Turgon's heart twisted with a painful mix of emotions. "Do not fear," he told his wife, as he looked at the sweet, confused little face of young Idril. "It is not in your heart alone that Idril has become our child. I could not leave her to another's care now."
Elenwë sighed, seeming to relax as if she no longer had any worries in all the wide realms of Middle-earth or Valinor. Smiling gently, she looked up at Idril, then at her husband. "My beloved..." she said, as Turgon had a few minutes earlier. Then she let her body go completely limp, and Turgon knew her spirit was no longer housed in it.
"Mama?" Idril looked up at him questioningly, her blue eyes as bright as her golden hair.

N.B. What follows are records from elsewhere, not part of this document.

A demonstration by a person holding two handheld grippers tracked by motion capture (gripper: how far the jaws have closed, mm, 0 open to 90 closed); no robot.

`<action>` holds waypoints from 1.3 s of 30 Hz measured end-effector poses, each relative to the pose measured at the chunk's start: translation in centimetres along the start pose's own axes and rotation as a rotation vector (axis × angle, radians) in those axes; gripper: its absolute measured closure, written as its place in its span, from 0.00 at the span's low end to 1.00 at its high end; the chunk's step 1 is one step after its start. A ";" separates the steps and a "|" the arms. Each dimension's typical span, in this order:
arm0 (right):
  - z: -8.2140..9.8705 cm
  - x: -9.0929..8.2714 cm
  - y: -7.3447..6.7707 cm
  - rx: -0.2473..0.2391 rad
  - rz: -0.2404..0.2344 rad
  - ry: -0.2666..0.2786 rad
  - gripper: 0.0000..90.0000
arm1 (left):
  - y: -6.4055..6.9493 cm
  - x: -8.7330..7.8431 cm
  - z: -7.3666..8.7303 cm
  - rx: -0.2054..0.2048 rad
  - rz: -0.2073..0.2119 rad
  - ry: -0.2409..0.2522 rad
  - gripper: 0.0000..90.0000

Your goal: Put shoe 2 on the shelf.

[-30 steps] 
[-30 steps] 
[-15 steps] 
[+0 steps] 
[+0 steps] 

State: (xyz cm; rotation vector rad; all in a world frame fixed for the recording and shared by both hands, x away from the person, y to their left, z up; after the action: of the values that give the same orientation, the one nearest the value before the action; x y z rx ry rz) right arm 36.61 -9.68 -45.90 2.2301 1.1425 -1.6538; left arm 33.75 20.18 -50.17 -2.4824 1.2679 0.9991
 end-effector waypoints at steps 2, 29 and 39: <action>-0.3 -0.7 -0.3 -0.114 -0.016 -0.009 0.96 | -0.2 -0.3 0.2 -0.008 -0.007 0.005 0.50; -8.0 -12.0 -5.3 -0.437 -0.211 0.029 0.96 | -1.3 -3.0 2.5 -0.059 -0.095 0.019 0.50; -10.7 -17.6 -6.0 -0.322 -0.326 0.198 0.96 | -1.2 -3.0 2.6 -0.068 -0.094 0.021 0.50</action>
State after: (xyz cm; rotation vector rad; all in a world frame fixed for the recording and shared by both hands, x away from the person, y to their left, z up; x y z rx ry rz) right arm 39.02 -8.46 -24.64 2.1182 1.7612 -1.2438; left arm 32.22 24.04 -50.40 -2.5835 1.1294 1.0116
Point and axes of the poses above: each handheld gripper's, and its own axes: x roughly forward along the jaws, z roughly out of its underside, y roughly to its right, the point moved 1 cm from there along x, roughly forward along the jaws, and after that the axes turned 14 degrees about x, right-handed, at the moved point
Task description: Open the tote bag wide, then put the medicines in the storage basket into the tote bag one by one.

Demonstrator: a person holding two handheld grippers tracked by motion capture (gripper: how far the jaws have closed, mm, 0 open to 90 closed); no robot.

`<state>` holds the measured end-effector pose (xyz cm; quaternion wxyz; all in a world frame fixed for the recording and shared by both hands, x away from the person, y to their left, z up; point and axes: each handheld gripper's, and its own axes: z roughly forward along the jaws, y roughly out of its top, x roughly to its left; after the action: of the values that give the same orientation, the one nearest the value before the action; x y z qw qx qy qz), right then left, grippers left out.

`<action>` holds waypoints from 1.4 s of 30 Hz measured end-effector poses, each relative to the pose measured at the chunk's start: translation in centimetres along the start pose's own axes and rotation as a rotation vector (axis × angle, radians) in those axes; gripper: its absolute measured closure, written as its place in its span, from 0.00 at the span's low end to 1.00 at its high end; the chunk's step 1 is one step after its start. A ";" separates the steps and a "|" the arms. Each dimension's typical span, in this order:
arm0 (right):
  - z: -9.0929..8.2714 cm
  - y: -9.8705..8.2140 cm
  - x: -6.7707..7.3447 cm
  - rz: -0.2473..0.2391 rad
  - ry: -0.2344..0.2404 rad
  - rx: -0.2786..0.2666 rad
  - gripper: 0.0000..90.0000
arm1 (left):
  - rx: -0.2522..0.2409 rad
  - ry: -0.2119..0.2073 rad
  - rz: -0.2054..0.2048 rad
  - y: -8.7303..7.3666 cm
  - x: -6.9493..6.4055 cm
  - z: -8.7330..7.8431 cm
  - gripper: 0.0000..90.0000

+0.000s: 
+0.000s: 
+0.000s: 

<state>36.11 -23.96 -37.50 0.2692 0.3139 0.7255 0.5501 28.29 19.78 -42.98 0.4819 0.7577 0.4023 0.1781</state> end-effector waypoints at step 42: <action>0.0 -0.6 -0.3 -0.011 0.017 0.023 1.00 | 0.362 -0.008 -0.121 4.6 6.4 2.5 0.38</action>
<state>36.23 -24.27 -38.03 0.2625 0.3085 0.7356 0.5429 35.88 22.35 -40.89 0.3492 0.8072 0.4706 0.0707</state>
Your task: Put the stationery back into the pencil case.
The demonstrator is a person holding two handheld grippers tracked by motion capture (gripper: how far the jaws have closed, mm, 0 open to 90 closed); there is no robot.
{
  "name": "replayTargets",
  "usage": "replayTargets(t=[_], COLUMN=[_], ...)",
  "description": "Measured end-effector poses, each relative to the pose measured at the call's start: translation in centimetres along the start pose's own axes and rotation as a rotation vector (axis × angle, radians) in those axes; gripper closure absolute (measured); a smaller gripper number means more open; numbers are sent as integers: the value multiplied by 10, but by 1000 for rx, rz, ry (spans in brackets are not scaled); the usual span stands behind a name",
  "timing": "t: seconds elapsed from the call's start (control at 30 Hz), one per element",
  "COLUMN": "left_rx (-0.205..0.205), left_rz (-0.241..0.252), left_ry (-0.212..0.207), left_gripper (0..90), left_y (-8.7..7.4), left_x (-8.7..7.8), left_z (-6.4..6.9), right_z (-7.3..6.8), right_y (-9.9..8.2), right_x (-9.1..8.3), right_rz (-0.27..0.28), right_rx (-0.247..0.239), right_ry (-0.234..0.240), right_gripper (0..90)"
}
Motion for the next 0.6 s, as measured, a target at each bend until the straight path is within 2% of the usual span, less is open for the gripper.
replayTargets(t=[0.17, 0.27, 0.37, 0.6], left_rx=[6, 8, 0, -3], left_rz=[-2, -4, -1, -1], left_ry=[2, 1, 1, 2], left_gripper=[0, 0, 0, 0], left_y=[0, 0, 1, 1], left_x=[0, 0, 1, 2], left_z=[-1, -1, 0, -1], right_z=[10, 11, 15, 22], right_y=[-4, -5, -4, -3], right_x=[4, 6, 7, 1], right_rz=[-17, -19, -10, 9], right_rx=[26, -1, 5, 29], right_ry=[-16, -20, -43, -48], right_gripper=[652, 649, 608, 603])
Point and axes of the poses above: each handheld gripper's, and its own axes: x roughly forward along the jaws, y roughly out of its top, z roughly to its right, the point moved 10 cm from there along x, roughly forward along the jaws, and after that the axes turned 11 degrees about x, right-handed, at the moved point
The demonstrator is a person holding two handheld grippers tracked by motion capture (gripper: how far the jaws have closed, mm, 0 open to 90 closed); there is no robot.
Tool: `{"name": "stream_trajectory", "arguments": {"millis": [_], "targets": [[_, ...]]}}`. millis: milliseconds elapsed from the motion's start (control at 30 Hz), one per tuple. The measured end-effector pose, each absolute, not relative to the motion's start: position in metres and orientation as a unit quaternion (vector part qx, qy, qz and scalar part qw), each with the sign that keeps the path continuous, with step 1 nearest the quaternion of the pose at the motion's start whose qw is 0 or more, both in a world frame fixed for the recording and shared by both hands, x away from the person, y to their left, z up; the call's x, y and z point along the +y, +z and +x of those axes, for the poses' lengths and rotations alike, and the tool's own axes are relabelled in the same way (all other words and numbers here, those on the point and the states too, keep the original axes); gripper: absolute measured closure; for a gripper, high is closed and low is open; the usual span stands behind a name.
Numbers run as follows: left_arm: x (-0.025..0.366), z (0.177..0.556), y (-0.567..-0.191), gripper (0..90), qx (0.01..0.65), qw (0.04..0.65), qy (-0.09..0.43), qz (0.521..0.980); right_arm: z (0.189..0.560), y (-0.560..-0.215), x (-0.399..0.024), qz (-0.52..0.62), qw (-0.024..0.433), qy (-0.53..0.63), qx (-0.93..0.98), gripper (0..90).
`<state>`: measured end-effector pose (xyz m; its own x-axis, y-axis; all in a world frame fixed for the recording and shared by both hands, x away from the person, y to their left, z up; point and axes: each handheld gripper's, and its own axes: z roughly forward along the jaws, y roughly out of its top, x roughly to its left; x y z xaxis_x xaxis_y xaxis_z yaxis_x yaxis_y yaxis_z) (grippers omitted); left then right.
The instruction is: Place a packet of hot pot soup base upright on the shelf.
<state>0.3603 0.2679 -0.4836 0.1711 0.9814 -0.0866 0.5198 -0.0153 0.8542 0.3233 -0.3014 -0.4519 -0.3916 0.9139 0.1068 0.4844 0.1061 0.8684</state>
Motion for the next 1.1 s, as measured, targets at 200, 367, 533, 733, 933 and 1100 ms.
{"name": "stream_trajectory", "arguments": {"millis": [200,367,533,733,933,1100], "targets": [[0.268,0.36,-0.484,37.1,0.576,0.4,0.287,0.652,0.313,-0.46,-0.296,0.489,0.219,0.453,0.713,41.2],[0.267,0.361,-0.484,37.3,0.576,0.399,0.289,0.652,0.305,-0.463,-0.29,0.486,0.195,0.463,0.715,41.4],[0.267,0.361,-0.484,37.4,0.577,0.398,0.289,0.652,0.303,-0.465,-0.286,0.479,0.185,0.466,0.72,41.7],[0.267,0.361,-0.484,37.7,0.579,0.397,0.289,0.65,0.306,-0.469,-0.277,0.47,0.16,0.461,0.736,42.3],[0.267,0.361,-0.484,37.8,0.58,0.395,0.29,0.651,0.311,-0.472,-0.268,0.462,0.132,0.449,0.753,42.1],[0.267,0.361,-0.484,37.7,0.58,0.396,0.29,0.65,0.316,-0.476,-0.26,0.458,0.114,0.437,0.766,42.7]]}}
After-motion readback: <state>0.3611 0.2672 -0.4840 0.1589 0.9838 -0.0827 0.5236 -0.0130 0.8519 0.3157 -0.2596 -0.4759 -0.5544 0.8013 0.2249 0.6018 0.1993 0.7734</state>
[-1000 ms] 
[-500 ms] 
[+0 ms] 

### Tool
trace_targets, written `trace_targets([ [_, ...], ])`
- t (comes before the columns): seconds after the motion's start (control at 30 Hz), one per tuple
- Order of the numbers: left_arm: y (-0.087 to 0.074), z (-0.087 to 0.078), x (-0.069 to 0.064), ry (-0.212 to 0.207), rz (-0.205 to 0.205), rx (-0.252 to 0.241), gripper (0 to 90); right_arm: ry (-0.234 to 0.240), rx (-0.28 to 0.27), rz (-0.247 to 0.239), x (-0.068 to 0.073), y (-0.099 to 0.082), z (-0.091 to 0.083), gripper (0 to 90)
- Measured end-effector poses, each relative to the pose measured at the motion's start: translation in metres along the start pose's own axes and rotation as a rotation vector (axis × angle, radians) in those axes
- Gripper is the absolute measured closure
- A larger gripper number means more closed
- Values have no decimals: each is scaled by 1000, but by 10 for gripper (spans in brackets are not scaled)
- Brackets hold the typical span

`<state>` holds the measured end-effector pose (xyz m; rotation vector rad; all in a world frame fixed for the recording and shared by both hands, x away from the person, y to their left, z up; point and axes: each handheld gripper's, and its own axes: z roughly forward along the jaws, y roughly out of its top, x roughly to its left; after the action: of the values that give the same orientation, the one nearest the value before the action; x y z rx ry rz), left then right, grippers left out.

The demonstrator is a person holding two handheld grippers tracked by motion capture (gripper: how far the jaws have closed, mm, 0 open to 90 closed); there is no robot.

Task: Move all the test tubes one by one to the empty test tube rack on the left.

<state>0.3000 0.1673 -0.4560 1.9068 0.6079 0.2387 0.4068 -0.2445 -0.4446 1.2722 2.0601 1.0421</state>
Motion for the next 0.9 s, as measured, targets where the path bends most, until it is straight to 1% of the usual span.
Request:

Turgon, his heart breaking again, shook his head. "No, little one," he told her honestly. "There's only me now, and all the rest of our kin." Closing his arms tightly and protectively around her, he stood up and went to rejoin them.
"Elenwë is lost," Turgon said heavily. "As is young Lindë." He held up a hand, cradling the shivering, bright-haired little Idril in his other arm. "Here is my daughter. Let us speak no more of this."
Finrod and Galadriel, and Turgon's father Fingolfin and his other son and daughter, stood silently in front of the grieving lord. His brother Fingon, lips blue with cold like everyone else's, nodded sadly. Then all of them except Aredhel walked away, soberly returning to their other duties of trying to keep their people alive in this terrible crossing of the Ice.
Aredhel stepped close to her grieving brother and reached out to stroke the soft hair of the now-sleeping Idril. "Poor little dear," she said softly. "I'll do my best to help care for you now." Putting an arm around Turgon's shoulders, she looked into his eyes. "We have to survive," she said. "All of us. We must not let anyone else die."
We almost fulfilled Aredhel's not-quite-vow about that, Turgon thought, starting to draw his mind back from memory into the present. They had lost several others after that point, but most of the remaining Noldor had indeed survived the rest of the crossing.
And Idril is here. Turgon felt a joy in his heart that was enough to lessen the ancient sting of grief. I am glad that she and Aredhel have survived.
Author's Note: The character Lindë is made up by me. Her name is from the term 'lin-' (meaning 'sing') in the Silmarillion's name-components index, sometimes seen as 'lindë' (as in 'Ondolindë') in the text. I intend her name to mean "Song."